Your answer must match the material exactly, line for line.
· · ·
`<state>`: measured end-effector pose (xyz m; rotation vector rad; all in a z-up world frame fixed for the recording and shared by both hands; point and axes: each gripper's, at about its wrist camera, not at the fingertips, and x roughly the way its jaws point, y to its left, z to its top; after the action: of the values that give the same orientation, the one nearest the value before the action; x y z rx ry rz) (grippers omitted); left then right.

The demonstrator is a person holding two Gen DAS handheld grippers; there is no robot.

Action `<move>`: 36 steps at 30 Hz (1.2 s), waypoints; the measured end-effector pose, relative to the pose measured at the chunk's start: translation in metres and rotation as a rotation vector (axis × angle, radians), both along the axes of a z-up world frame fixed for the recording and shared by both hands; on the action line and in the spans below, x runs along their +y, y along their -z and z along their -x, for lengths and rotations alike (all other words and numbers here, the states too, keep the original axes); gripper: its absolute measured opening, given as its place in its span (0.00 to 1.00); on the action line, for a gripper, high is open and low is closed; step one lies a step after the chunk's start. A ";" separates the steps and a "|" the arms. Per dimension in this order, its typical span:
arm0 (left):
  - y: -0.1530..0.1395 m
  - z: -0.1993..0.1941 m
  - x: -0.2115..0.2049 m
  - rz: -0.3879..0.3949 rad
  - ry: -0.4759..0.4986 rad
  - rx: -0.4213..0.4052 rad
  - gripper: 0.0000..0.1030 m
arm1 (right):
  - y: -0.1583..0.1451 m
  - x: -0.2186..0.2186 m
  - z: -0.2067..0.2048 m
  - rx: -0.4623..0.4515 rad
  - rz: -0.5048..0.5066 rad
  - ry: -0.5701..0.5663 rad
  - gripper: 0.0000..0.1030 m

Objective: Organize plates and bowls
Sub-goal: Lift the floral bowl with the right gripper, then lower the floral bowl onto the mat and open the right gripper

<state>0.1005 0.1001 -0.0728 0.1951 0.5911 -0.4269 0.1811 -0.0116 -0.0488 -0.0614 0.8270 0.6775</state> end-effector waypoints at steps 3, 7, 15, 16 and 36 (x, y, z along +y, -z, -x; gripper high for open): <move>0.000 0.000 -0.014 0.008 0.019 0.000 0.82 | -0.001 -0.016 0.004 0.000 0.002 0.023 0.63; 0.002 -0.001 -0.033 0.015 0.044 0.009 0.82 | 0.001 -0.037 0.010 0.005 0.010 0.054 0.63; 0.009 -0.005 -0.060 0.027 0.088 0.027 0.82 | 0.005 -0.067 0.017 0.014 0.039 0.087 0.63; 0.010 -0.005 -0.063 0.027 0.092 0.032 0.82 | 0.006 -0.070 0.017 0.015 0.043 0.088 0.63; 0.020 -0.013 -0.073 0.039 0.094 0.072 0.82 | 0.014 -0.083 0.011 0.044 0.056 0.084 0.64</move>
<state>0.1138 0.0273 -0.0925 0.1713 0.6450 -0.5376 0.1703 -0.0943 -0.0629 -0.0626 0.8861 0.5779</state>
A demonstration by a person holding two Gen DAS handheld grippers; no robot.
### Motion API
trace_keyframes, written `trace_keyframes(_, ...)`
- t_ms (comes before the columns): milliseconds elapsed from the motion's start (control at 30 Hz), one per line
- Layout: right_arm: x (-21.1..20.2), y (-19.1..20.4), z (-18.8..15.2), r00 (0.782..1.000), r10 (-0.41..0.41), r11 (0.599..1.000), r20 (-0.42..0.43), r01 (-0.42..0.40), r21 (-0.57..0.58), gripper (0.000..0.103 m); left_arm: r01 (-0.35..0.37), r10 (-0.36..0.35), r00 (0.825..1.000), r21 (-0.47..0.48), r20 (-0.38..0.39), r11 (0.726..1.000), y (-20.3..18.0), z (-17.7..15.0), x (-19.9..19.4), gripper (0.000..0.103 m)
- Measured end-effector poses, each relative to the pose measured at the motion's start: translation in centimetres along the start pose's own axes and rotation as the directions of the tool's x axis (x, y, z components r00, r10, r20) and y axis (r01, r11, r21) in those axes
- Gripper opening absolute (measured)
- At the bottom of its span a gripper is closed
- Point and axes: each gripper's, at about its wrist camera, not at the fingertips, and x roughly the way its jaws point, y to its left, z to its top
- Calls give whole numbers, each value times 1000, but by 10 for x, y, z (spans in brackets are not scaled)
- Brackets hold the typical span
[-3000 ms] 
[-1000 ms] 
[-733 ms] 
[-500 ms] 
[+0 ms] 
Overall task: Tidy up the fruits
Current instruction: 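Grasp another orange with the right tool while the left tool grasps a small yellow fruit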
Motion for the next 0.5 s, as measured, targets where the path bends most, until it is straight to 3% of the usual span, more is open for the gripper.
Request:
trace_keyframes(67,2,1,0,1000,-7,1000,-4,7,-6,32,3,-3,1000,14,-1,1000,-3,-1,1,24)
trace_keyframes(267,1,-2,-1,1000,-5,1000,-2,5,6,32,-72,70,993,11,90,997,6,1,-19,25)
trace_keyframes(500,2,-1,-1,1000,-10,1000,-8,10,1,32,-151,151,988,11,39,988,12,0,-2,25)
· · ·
▸ Expected answer
`<state>`: measured end-effector pose (xyz m; rotation vector rad; all in a z-up world frame fixed for the recording and shared by both hands; point and axes: each gripper's, at about its wrist camera, not at the fingertips, and x roughly the way its jaws point, y to its left, z to its top; after the action: of the values that give the same orientation, the one nearest the value before the action; x y z rx ry rz) (grippers omitted); left then right.

The demonstrator is a person holding two Gen DAS handheld grippers; there is no robot.

Action `<move>`: 36 steps at 30 Hz (1.2 s), waypoints; the measured end-effector pose, relative to the pose measured at the chunk's start: translation in metres and rotation as a rotation vector (axis × angle, radians), both along the axes of a z-up world frame fixed for the recording and shared by both hands; on the action line and in the spans below, x runs along their +y, y along their -z and z along their -x, for lengths and rotations alike (all other words and numbers here, the states too, keep the original axes); gripper: its absolute measured opening, given as its place in its span (0.00 to 1.00); on the action line, for a gripper, high is open and low is closed; step one lies a step after the chunk's start. A ";" separates the steps and a "|" the arms. Per dimension in this order, its typical span:
arm0 (left):
  - y: -0.1530..0.1395 m
  - z: -0.1993..0.1941 m
  - x: -0.2115..0.2049 m
  - rz: -0.3879..0.3949 rad
  - ry: -0.4759..0.4986 rad
  - rx: -0.4213..0.4052 rad
  - gripper: 0.0000..0.1030 m
arm1 (right):
  - y: -0.1583..0.1451 m
  - x: -0.2186..0.2186 m
  - z: -0.2067..0.2048 m
  - rx: -0.4623..0.4515 rad
  - rz: -0.5048..0.5066 rad
  - ry: -0.5701..0.5663 rad
  - gripper: 0.0000..0.1030 m

Objective: Organize plates and bowls
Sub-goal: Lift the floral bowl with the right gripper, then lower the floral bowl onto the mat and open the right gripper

<state>0.1005 0.1001 -0.0728 0.1951 0.5911 -0.4269 0.1811 -0.0116 -0.0488 -0.0614 0.8270 0.6775</state> end-effector waypoints at steps 3, 7, 15, 16 and 36 (x, y, z along +y, -z, -x; gripper high for open): <move>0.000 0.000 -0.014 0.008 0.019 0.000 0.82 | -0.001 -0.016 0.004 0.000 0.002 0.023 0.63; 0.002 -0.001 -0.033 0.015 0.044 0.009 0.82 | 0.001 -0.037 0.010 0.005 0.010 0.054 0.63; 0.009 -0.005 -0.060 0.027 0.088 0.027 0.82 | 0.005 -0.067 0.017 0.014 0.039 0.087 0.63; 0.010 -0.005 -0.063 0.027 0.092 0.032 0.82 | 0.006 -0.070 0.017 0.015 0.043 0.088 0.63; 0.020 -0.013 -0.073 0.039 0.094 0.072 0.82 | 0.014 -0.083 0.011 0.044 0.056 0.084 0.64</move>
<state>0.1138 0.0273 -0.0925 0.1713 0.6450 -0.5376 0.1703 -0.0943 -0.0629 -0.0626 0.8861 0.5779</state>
A demonstration by a person holding two Gen DAS handheld grippers; no robot.
### Motion API
trace_keyframes, written `trace_keyframes(_, ...)`
- t_ms (comes before the columns): milliseconds elapsed from the motion's start (control at 30 Hz), one per line
- Layout: right_arm: x (-21.1..20.2), y (-19.1..20.4), z (-18.8..15.2), r00 (0.782..1.000), r10 (-0.41..0.41), r11 (0.599..1.000), r20 (-0.42..0.43), r01 (-0.42..0.40), r21 (-0.57..0.58), gripper (0.000..0.103 m); left_arm: r01 (-0.35..0.37), r10 (-0.36..0.35), r00 (0.825..1.000), r21 (-0.47..0.48), r20 (-0.38..0.39), r11 (0.726..1.000), y (-20.3..18.0), z (-17.7..15.0), x (-19.9..19.4), gripper (0.000..0.103 m)
- Measured end-effector poses, each relative to the pose measured at the motion's start: translation in centimetres along the start pose's own axes and rotation as the directions of the tool's x axis (x, y, z components r00, r10, r20) and y axis (r01, r11, r21) in those axes
- Gripper opening absolute (measured)
- At the bottom of its span a gripper is closed
- Point and axes: each gripper's, at about its wrist camera, not at the fingertips, and x roughly the way its jaws point, y to its left, z to its top
- Calls give whole numbers, each value times 1000, but by 10 for x, y, z (spans in brackets are not scaled)
- Brackets hold the typical span
[-3000 ms] 
[-1000 ms] 
[-733 ms] 
[-500 ms] 
[+0 ms] 
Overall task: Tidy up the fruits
Current instruction: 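Grasp another orange with the right tool while the left tool grasps a small yellow fruit
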Motion for the next 0.5 s, as measured, targets where the path bends most, until it is straight to 3% of the usual span, more is open for the gripper.
Request:
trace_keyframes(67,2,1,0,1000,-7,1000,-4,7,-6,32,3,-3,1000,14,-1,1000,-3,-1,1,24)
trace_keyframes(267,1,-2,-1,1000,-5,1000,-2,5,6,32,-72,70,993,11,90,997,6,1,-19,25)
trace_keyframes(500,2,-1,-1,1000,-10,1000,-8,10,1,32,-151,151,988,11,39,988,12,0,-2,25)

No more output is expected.